Avec l’air de rappeler : son « indéfectible engagement à lutter avec hargne et sans relâche » contre la corruption et les actes infractionnels qui lui sont voisins, en l’occurrence la concussion, le détournement des deniers publics, le favoritisme, le clientélisme, etc. En le disant de cette manière, on ne peut pas douter de sa bonne foi de voir l’État ne plus gagner du temps. Du temps pour continuer à ne pas se réformer, à dépenser plus et à fabriquer de la norme étouffante (une fiscalité lourde) pour l’activité économique et sociale.
Les élites au pouvoir, à tous les niveaux, s’enrichissent insolemment à la barbe et au nez de la majorité de la population sans que cela ne l’émeuve. Ceux qui nous dirigent gonflent inexorablement, laissant de côté cette majorité, donc tous ceux qui travaillent et investissent. Enfin, last but not least, telle une rivière, la corruption ruisselle à travers toutes les strates sociales, la politique étant devenue le sésame qui ouvre la porte de la fortune de la honte.
État dispendieux
La corruption est devenue un sport national. « Okanisi yo nde moto okobongisa mboka oyo » (traduisez : tu crois que c’est toi qui va développer ce pays), entend-on souvent dans la ville de Kinshasa, ville de tous les fantasmes.

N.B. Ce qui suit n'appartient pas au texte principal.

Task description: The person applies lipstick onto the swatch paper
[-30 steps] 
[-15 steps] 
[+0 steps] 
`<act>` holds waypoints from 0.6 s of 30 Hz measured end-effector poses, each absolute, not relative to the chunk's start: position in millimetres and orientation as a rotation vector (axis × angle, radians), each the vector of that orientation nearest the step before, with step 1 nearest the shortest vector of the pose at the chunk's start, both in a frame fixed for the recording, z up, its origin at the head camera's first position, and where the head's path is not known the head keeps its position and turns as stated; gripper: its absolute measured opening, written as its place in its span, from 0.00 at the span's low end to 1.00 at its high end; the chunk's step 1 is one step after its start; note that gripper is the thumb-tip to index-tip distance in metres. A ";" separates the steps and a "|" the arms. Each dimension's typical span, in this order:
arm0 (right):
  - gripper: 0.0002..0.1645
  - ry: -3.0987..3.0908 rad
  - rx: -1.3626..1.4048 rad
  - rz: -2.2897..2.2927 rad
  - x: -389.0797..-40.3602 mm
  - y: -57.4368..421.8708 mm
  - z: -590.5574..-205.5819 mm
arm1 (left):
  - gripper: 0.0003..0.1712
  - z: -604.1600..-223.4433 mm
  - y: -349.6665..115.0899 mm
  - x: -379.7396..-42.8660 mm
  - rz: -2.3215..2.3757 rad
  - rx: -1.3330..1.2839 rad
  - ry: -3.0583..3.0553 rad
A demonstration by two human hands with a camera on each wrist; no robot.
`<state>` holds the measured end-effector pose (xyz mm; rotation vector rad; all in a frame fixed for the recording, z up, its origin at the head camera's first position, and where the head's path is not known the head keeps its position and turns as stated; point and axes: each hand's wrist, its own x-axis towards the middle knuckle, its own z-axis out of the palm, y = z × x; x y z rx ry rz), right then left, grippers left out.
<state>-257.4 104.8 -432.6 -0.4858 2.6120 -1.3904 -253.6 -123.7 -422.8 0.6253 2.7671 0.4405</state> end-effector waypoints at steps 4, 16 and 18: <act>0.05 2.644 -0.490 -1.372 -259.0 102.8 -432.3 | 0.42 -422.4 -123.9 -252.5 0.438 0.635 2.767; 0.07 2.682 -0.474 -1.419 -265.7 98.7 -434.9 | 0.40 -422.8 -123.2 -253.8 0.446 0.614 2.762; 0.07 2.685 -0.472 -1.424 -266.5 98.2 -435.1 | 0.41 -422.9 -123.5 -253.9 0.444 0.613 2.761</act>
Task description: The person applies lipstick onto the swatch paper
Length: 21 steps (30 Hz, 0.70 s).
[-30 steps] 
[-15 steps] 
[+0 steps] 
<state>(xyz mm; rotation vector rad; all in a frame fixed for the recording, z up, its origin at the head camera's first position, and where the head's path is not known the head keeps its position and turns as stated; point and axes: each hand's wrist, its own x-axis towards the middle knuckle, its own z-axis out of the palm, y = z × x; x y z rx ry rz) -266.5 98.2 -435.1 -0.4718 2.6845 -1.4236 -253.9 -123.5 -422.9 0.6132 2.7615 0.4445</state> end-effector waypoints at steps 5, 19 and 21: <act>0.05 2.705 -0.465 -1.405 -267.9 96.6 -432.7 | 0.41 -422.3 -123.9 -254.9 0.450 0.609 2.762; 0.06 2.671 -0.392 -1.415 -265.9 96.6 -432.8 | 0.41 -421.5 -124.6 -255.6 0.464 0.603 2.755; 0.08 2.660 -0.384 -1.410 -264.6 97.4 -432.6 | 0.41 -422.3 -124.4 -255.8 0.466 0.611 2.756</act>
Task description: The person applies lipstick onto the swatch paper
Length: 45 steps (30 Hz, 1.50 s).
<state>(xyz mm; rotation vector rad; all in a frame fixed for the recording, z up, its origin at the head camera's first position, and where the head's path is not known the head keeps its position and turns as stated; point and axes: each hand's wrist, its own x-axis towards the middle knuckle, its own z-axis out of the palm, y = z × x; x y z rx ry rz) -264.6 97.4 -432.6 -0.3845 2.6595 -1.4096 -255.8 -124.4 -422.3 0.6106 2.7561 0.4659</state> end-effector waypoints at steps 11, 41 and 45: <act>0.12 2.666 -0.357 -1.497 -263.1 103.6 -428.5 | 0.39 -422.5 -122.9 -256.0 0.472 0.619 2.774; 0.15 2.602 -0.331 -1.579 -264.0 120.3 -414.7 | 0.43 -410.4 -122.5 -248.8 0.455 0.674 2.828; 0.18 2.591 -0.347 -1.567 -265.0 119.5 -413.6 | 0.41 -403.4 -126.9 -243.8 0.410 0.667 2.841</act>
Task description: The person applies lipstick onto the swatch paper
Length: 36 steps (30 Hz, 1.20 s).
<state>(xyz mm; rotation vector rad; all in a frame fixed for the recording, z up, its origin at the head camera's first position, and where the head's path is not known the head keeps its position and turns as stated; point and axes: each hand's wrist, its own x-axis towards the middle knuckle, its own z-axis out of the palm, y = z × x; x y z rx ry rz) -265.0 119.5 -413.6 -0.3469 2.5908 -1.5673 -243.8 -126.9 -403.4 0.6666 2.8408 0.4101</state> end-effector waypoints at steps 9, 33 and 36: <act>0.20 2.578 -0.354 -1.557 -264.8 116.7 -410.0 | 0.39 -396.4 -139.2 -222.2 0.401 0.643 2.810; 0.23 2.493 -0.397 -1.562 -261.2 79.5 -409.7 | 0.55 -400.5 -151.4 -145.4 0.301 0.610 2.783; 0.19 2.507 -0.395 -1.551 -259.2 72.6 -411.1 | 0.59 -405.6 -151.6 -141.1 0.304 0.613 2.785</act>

Dans ce pays, un président de la République avait institutionnalisé le détournement de l’argent public en plein meeting populaire : « Yiba, mais yiba moke » (traduisez : vole un peu mais ne prends pas toute la caisse). Ici, c’est la démesure, on ne veille pas à modérer les dépenses, etc. Au contraire, on montre ostentatoirement « sa » réussite financière.
Comme la ville-capitale, siège des institutions, l’État est aussi dispendieux. Il ne donne pas de travail aux masses en chômage ni des salaires décents à ceux qui travaillent. En milieu urbain ou en milieu rural, même les élus qui servent de lien social entre la population et l’État, ne sont plus en odeur de sainteté.
Qui assurera désormais la relation entre le citoyen et un État de plus en plus lointain ? Qui fera vivre la solidarité et la cohésion nationales ? L’État en République démocratique du Congo consume tout. Il est une cigale.
Dans sa fable moralisatrice, Jean De La Fontaine fait l’éloge de la fourmi travailleuse par rapport à la cigale insouciante, qui, non contente de chanter tout l’été, donne des leçons aux fourmis et leur impose sa loi.La corruption a atteint un niveau jamais vu depuis près de trente ans. La corruption d’État intrigue. Quand elle ne suscite pas l’animosité. Malgré le cri d’alarme des ONG et les critiques des médias retentissant trop fortement, les nouvelles des fameux trains de vie de nos dirigeants politiques n’émeuvent plus dans ce pays.
L’État n’a jamais été aussi dispendieux au lieu de réduire ses dépenses publiques. Et chaque Congolais, consciemment, sait qu’il ne peut plus compter que sur lui-même pour s’assurer une vie décente.